▸ Your instructions
Reproduce the data in its entirety, exactly as supplied.

▸ Raw data
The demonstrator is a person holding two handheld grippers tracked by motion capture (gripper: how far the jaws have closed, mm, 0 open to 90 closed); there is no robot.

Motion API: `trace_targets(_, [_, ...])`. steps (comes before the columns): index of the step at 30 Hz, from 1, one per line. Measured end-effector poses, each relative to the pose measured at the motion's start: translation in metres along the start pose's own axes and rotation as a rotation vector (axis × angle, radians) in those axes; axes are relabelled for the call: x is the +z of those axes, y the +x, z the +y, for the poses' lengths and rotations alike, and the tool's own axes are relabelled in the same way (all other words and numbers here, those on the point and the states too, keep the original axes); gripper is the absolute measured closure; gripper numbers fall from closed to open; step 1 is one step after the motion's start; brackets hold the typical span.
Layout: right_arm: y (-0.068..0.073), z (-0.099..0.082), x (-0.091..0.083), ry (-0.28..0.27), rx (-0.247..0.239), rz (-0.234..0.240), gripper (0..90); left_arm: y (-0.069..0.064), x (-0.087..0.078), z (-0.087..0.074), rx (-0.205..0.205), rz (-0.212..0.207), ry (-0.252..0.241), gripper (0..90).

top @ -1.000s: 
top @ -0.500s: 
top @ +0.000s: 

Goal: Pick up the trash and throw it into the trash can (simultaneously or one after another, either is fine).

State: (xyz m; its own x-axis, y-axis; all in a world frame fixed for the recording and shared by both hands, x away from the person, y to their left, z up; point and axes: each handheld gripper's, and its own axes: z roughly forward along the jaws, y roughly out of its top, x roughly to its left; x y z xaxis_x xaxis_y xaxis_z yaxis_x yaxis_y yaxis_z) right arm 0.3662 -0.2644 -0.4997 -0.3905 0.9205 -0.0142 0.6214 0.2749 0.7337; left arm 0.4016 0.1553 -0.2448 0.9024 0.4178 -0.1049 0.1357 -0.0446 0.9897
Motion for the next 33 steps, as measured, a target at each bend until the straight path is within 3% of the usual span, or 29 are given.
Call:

▸ Output for this exercise
The demonstrator is a person holding two handheld grippers tracked by motion capture (gripper: how far the jaws have closed, mm, 0 open to 90 closed); there is no robot.

Motion API: `trace_targets(_, [_, ...])`. steps (comes before the columns): index of the step at 30 Hz, from 1, one per line. Measured end-effector poses, each relative to the pose measured at the motion's start: translation in metres along the start pose's own axes and rotation as a rotation vector (axis × angle, radians) in those axes; axes are relabelled for the call: x is the +z of those axes, y the +x, z the +y, for the poses' lengths and rotations alike, and the tool's own axes are relabelled in the same way (all other words and numbers here, those on the point and the states too, keep the original axes); gripper is the absolute measured closure; gripper numbers fall from closed to open; step 1 is one step after the motion's start; brackets hold the typical span.
Layout: right_arm: y (-0.068..0.073), z (-0.099..0.082), x (-0.091..0.083), ry (-0.28..0.27), rx (-0.247..0.239), rz (-0.234..0.240), gripper (0..90); left_arm: y (-0.069..0.064), x (-0.087..0.078), z (-0.087..0.074), rx (-0.205..0.205), rz (-0.212..0.207), ry (-0.252..0.241), gripper (0..90).

top @ -1.000s: 
top @ -0.500s: 
top @ +0.000s: 

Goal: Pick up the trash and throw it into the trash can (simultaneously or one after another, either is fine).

State: (xyz m; its own x-axis, y-axis; all in a world frame fixed for the recording and shared by both hands, x away from the person, y to their left, z up; point and axes: each handheld gripper's, and its own axes: z roughly forward along the jaws, y roughly out of its top, x roughly to its left; x y z xaxis_x xaxis_y xaxis_z yaxis_x yaxis_y yaxis_z) right arm 0.3662 -0.2644 -0.4997 -0.3905 0.9205 -0.0142 0.6214 0.2749 0.7337; left arm 0.4016 0.1553 -0.2448 0.9024 0.4178 -0.1049 0.1357 -0.0446 0.9897
Motion for the next 33 steps, as measured, a target at each bend until the straight path is within 3% of the usual span, or 29 are given.
Call:

Besides the given answer, there is nothing more to add.